▶ [TASK DETAILS]
Look through the records below and copy each line that includes the word "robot".

Dataset records:

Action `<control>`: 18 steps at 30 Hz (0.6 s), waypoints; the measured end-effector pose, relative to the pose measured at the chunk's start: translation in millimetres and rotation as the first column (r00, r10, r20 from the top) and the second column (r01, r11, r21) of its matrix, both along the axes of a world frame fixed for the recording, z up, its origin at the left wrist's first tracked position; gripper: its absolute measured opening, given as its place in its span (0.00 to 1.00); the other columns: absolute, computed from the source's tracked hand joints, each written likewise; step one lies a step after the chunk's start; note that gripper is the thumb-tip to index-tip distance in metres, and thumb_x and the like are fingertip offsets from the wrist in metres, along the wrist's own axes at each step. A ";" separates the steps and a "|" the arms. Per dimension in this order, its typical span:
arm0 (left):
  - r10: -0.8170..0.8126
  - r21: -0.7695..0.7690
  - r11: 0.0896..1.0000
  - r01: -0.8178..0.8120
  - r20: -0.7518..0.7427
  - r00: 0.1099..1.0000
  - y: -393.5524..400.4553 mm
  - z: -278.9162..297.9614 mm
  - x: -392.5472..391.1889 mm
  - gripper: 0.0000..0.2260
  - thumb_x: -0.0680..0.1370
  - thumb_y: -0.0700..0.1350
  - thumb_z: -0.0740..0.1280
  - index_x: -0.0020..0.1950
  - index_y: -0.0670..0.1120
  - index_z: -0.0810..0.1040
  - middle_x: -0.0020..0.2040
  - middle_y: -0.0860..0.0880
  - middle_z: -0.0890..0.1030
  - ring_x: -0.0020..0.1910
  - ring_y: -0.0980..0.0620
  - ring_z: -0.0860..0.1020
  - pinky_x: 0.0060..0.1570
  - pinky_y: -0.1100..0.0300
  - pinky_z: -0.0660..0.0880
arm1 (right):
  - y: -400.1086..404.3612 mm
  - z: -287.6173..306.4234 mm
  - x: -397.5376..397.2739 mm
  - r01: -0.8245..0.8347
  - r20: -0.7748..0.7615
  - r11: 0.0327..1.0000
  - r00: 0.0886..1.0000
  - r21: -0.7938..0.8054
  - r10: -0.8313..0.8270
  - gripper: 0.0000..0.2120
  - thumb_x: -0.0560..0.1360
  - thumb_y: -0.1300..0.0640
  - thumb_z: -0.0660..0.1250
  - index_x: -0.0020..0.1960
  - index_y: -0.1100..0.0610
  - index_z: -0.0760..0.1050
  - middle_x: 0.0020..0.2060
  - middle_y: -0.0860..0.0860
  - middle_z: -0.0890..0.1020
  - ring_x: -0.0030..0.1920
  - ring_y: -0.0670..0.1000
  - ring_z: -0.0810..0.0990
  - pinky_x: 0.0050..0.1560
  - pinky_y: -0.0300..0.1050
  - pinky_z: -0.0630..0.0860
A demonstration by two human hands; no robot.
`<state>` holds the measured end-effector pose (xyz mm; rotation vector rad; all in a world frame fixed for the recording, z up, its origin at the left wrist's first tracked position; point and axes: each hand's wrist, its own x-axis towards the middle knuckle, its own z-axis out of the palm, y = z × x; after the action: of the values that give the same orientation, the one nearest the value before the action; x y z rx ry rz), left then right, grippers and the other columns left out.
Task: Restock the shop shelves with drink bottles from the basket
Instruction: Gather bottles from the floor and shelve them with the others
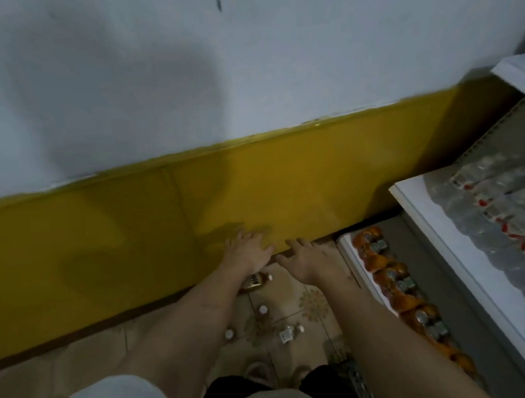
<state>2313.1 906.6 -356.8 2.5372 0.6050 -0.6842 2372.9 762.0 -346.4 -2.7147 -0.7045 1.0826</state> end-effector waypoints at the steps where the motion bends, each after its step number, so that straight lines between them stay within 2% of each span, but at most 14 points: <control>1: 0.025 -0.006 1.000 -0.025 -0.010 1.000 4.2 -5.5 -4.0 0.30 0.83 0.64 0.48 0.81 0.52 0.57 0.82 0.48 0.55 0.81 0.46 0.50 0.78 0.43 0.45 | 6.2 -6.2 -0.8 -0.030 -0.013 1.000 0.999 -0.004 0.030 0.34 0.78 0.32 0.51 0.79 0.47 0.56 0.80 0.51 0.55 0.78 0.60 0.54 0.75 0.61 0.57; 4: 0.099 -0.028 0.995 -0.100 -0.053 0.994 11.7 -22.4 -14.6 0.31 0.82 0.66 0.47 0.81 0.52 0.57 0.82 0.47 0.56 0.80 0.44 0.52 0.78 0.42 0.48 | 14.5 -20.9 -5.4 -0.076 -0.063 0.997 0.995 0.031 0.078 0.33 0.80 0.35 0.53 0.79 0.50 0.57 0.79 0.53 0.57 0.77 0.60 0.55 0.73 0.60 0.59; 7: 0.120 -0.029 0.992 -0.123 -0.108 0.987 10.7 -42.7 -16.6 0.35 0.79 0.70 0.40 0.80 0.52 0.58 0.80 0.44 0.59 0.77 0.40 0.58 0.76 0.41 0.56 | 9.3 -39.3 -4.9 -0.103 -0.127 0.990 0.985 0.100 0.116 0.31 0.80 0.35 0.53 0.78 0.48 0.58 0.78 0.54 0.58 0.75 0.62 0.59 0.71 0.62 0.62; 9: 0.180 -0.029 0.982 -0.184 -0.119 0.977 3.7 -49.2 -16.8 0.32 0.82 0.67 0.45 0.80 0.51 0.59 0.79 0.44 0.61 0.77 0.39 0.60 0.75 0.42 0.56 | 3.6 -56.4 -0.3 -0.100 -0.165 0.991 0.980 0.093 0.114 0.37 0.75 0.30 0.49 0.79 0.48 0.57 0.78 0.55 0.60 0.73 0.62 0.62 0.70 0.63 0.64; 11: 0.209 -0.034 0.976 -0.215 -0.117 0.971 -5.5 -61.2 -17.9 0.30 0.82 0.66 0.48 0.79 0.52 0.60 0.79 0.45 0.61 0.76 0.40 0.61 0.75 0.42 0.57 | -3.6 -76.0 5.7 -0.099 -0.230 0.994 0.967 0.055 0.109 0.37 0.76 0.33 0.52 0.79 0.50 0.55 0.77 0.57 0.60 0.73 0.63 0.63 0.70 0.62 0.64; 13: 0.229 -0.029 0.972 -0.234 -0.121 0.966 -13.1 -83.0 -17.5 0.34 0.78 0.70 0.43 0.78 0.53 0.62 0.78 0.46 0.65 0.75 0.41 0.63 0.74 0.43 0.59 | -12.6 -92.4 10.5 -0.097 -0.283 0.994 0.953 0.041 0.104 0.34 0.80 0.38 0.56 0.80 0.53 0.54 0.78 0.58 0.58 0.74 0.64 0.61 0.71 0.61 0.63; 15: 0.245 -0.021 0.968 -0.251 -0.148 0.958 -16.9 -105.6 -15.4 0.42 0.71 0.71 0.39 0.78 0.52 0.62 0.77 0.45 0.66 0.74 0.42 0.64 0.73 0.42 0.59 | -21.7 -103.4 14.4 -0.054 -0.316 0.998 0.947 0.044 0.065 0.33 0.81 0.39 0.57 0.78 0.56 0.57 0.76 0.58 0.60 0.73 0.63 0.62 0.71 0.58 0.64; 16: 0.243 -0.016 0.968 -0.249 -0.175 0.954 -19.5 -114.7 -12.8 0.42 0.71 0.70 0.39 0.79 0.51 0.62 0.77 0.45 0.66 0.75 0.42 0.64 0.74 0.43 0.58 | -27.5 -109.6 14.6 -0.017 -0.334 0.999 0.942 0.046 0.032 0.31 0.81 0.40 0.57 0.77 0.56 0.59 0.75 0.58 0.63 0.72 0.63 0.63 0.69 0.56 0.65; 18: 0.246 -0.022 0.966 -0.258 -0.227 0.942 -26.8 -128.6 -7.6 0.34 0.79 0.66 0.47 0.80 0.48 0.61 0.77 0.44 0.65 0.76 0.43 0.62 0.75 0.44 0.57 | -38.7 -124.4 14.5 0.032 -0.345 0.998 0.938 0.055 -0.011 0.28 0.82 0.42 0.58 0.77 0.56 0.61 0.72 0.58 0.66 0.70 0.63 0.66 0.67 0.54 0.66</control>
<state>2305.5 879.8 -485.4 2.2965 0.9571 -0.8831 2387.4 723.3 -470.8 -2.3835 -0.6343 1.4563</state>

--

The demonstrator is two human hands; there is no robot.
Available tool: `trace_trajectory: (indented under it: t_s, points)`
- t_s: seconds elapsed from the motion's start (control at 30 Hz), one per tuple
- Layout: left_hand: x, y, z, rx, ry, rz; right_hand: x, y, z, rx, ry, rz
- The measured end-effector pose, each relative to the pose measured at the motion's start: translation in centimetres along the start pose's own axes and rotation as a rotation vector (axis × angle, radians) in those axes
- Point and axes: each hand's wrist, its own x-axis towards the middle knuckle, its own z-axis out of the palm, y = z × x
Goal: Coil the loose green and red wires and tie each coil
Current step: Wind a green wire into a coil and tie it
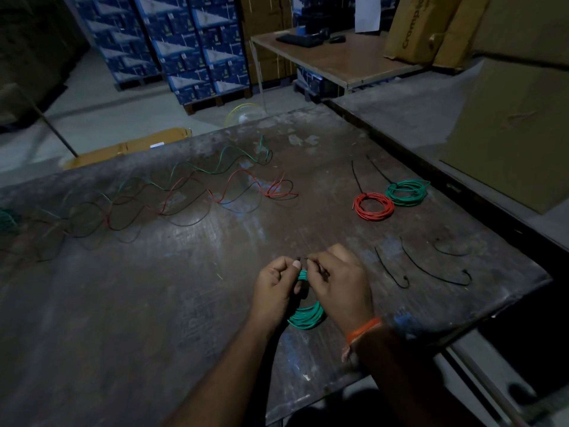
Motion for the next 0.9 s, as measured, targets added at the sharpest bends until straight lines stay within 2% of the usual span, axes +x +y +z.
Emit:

▶ [SOLUTION TO THE PROBLEM]
A demonstration by two human hands; no robot.
The demonstrator is two human hands; there is no robot.

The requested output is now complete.